Thursday, September 23, 2010

Downtown

I met a friend for lunch today, a woman who serves at a church part-time, but also works full-time downtown in an office.  We talked about teaching liturgy to children, and to adults.  We talked about the importance of worship, the difference between private devotional time, and public worship, the need to gather.

We met downtown, near where she works, in a little sandwich shop right next to a financial services office.  There was an entrance to the bookstore of a Catholic church just across from where were eating avocado veggie wraps.

I don't get downtown much anymore.  I think I can count on one hand the number of times I've been downtown in the last year.  But I used to go downtown every day.  I used to take the bus to my office, where I worked in insurance, first as a clerk, later as an underwriter.  Even earlier, I worked as a secretary for a large investment firm. 

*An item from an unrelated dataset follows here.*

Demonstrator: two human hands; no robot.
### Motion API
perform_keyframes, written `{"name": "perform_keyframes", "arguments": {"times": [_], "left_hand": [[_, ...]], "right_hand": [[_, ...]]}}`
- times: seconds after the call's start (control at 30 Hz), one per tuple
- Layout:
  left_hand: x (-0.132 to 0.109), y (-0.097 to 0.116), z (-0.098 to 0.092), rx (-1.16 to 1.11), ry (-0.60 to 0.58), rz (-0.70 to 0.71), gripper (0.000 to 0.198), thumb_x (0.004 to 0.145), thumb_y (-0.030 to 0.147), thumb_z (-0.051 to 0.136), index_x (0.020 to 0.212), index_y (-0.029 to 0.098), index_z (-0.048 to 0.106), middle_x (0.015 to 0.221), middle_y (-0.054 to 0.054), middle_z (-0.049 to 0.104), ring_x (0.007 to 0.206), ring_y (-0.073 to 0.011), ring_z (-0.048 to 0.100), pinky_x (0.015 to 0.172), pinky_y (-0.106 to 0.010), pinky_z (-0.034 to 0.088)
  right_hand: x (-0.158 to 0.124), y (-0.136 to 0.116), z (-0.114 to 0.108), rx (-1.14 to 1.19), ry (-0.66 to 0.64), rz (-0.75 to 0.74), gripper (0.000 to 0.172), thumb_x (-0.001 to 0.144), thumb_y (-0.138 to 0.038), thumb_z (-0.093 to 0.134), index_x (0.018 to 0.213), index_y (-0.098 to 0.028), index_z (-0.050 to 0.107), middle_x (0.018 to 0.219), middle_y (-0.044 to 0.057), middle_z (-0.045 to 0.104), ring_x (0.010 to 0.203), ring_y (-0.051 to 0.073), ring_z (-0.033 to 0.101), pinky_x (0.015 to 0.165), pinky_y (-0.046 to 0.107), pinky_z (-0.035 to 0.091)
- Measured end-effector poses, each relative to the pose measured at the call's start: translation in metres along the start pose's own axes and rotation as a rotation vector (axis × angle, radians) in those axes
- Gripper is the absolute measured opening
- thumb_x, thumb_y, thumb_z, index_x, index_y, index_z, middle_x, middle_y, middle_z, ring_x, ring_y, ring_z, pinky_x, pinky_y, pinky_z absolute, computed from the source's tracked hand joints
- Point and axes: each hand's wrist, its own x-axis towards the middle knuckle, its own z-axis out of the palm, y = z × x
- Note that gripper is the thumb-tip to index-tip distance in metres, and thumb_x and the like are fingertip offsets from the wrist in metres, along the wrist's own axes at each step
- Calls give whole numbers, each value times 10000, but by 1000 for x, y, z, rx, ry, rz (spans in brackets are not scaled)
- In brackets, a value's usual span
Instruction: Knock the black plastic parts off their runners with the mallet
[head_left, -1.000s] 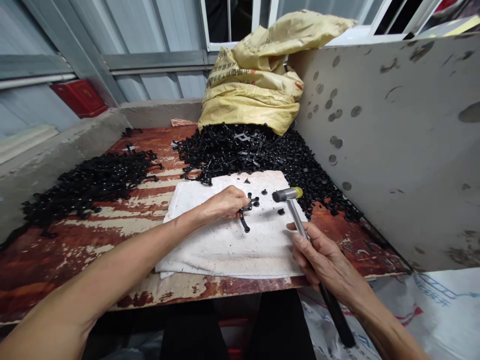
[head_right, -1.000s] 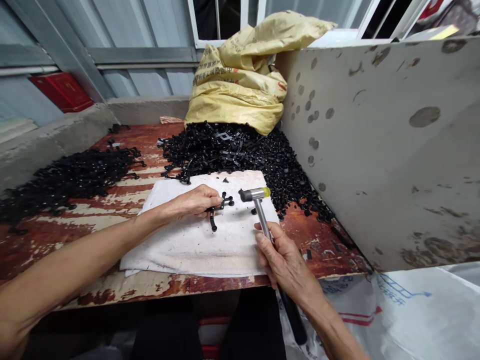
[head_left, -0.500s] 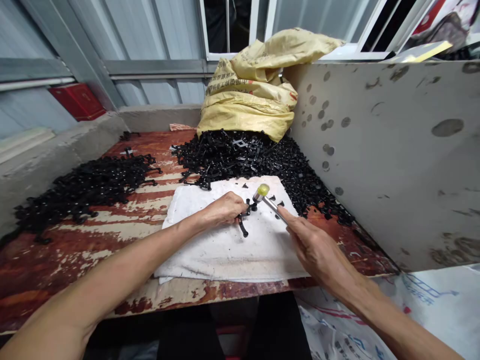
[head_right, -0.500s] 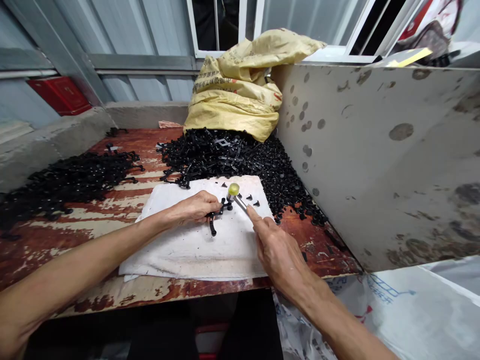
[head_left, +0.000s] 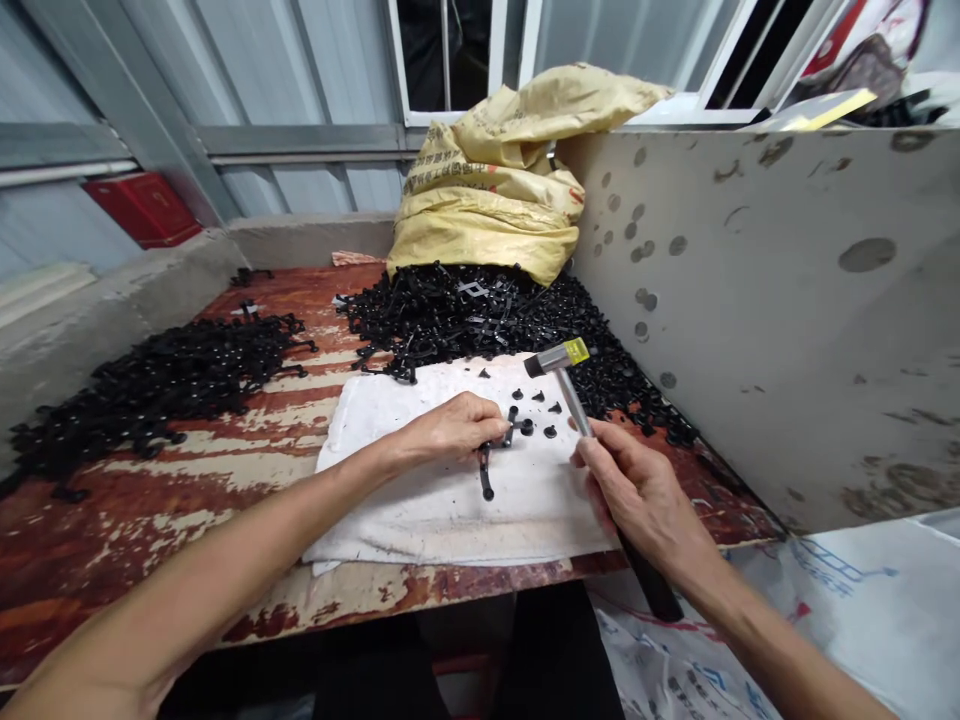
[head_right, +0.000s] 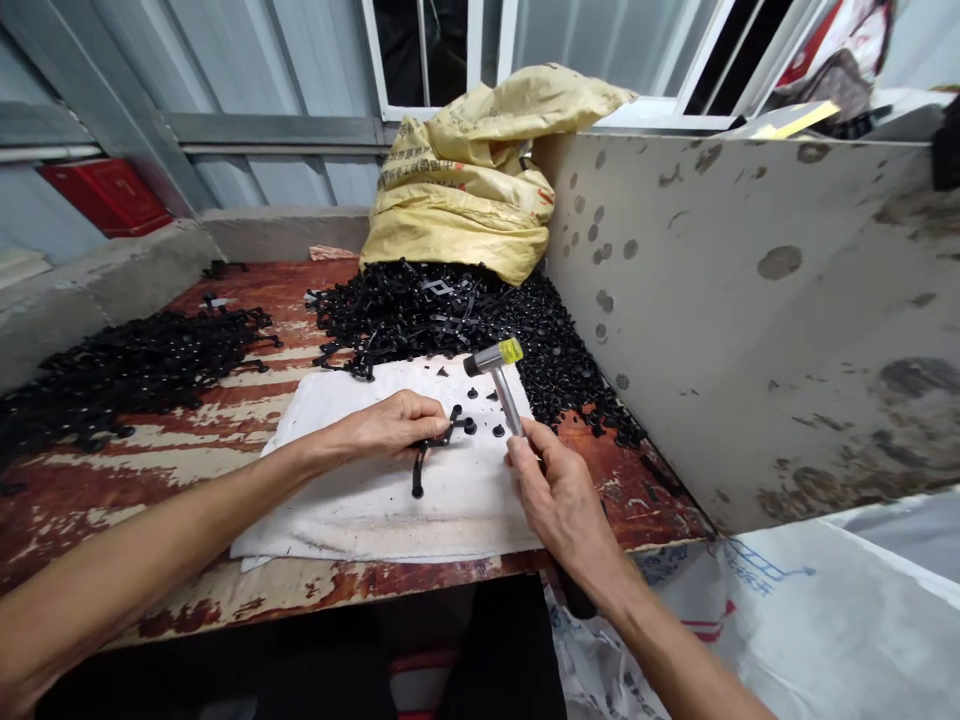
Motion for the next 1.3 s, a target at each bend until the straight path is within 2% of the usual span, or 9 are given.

I was an earnest young laywoman in those days.  I taught Sunday School.  I sang in the choir.  I organized adult forums.  I served on the church board for awhile.  I love the liturgy, singing, teaching children -- but I wondered what my faith had to do with downtown, where I worked in an office, answered phones, gave out insurance quotes.

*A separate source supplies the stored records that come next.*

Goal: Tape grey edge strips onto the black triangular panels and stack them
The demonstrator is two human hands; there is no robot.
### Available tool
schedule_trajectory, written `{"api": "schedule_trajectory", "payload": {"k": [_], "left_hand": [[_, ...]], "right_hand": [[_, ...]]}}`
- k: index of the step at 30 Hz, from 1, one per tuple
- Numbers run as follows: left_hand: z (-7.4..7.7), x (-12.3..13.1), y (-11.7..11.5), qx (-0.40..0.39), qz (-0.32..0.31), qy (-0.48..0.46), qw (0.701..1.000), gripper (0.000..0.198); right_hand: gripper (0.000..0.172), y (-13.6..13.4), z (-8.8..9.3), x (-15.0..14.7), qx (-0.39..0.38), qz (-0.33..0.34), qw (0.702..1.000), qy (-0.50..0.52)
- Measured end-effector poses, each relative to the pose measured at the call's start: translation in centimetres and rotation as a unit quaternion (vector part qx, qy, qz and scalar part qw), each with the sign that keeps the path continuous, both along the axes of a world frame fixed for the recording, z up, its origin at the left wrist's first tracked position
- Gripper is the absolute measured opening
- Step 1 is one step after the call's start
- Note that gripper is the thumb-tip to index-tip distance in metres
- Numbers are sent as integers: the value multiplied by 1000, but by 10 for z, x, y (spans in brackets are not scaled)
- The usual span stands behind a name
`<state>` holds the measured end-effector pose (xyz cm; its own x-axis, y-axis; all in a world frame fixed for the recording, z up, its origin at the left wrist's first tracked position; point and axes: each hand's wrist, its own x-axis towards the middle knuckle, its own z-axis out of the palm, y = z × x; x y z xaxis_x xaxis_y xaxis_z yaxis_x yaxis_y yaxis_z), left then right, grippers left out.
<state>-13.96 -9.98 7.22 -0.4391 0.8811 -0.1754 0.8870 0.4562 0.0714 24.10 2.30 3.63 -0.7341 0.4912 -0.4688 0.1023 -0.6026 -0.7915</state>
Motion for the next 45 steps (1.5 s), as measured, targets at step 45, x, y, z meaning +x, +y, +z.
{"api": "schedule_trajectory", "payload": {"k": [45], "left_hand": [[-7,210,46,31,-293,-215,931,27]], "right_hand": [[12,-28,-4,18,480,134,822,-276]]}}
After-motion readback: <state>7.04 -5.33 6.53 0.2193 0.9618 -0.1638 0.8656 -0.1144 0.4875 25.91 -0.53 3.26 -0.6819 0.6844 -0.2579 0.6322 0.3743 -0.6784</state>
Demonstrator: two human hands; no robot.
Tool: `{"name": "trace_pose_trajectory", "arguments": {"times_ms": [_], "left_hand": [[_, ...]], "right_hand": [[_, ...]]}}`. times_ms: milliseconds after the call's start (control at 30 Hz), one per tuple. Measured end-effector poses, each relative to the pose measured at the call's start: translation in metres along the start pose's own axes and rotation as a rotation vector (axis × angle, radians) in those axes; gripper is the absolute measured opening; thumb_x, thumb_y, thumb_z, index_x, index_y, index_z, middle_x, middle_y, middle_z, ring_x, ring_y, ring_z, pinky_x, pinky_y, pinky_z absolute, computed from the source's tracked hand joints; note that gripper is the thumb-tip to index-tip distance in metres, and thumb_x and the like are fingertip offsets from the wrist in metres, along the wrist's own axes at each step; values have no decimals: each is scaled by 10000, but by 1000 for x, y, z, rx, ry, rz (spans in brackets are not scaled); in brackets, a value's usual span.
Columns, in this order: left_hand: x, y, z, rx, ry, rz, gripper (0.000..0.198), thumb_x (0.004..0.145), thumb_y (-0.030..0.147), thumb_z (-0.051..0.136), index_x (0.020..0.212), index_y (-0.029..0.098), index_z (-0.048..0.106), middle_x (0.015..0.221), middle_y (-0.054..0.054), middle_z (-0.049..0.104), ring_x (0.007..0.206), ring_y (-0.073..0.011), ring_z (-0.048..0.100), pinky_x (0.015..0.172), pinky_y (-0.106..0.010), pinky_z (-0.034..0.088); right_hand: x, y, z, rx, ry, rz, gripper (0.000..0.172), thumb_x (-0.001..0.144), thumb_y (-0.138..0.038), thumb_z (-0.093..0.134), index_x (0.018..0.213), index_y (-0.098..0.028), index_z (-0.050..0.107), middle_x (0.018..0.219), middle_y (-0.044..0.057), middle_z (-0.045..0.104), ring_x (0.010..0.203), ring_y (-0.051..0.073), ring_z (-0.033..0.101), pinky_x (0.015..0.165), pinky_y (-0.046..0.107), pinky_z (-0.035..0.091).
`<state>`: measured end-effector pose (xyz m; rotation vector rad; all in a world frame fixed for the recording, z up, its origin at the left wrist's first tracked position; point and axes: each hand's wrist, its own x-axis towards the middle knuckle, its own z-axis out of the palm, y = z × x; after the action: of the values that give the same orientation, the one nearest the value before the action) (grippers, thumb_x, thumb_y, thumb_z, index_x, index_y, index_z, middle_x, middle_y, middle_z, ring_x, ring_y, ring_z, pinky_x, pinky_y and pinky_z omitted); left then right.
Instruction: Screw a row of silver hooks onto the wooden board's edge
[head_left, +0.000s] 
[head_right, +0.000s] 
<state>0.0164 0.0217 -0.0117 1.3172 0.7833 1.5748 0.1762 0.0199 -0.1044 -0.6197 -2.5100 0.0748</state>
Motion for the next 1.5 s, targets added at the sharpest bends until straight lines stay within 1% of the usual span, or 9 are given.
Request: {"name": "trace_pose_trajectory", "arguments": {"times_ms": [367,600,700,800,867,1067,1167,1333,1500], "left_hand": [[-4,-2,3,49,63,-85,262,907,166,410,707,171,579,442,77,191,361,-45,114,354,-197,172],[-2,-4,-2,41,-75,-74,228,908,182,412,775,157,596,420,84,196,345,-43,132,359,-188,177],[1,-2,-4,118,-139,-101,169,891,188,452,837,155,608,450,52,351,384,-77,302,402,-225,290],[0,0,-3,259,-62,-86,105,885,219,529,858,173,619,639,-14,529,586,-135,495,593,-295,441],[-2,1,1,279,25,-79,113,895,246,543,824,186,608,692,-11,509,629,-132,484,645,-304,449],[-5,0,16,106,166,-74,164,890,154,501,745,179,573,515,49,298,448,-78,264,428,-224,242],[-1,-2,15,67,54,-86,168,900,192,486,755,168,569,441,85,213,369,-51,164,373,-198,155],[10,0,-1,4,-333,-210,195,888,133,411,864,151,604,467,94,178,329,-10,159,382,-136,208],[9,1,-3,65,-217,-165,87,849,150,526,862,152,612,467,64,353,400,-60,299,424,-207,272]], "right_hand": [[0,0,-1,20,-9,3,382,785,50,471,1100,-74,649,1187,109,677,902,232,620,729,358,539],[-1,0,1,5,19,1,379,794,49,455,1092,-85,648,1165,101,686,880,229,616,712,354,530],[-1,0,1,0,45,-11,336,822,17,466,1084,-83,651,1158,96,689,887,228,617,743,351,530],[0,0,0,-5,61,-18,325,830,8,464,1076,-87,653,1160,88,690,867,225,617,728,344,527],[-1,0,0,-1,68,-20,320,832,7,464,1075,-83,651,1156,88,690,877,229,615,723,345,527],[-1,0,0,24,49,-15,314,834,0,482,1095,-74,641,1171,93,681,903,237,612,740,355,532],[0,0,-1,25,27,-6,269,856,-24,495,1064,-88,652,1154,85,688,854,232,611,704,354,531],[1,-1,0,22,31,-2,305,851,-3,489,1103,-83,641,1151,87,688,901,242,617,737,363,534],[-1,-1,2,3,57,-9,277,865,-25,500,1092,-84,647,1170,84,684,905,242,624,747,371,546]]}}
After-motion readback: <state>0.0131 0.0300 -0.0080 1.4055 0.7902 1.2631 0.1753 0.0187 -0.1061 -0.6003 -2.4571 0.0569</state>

I knew that my faith had to do with giving money to my church, so, even though I didn't make a lot of money, I tithed.  I read books called Rich Christians in an Age of Hunger, and wondered about living in a way that served the poor.  I gave up things for Lent.

But I didn't know what my faith had to do with what I did all day, five days a week, downtown.

Eventually, I realized that I was called to public ministry, to speak aloud the gospel, to teach, to lead.  It came in fits and starts, this realization.  Part of my struggle with downtown was a struggle about my calling, I think.  But the other struggle was a struggle that still continues in the church.

What does my faith have to do with downtown?

Most people get the idea, I think, that their faithfulness is measured in the especially religious things they do:  teaching Sunday School, taking communion to shut-ins, singing in the choir, sitting on the church board.  But what about downtown?   How can we be faithful downtown?  I think some pastors, by their silence or their attitudes, give the impression that, actually, we can't.    Don't even think of trying to be faithful downtown, working at your office, writing insurance quotes, gathered at the water cooler or the coffee pot. 

Maybe it's that pastors just don't get downtown enough.  When I look back, I am startled to think how I lived my faith in my nine-to-five job, downtown.  I think about conversations with coworkers,  the people I knew who were in no way church-goers.  I thought about the young woman who came to me for advice, the woman who called me her "Lutheran friend".  I thought about how just doing the best work I could was faithfulness.  But I wouldn't have thought that, then.

It's more than a little ironic, I think:  Luther's reformation was, at least in part, about breaking down the hierarchy of vocations.  Luther didn't believe that religious callings were any holier than anything else God could call us to do.  Luther believed that a shoemaker or a teacher or a streetcleaner was called by God, doing God's work in the world.

Downtown.   The church isn't just in the church on Sunday.  The church is also downtown.  But wouldn't it be so much more powerful if we knew it?

3 comments:

Elaine Dent said...

Beautiful and powerful way of putting that. Thank you.

Terri said...

I've often thought that most people in the pews come to church on Sunday looking for that "Spiritual" moment with God, but who then go home unchanged and ok with that. It's a sad thought for me.

LoieJ said...

If I understand your piece and the metaphor of downtown, you are saying that our faith "downtown" isn't just that we are faithful in our work, doing it with integrity, but also about how we speak about our faith while in our natural day-to-day environment(s). Is our faith (and our God) something that is important enough to us that it might, at times, bubble through our conversations? Would our co-workers know that we are faithful Christians?

[And how do we do this without becoming one of those people we might not respect because he/she wears his/her faith so much on the sleeve that all we see is that simplistic sleeve?]

If we were on trial for being Christian, would there be enough evidence to convict us?

I've thought about the vast mission fields that are always right around us. Will God hold us accountable for not being His witness?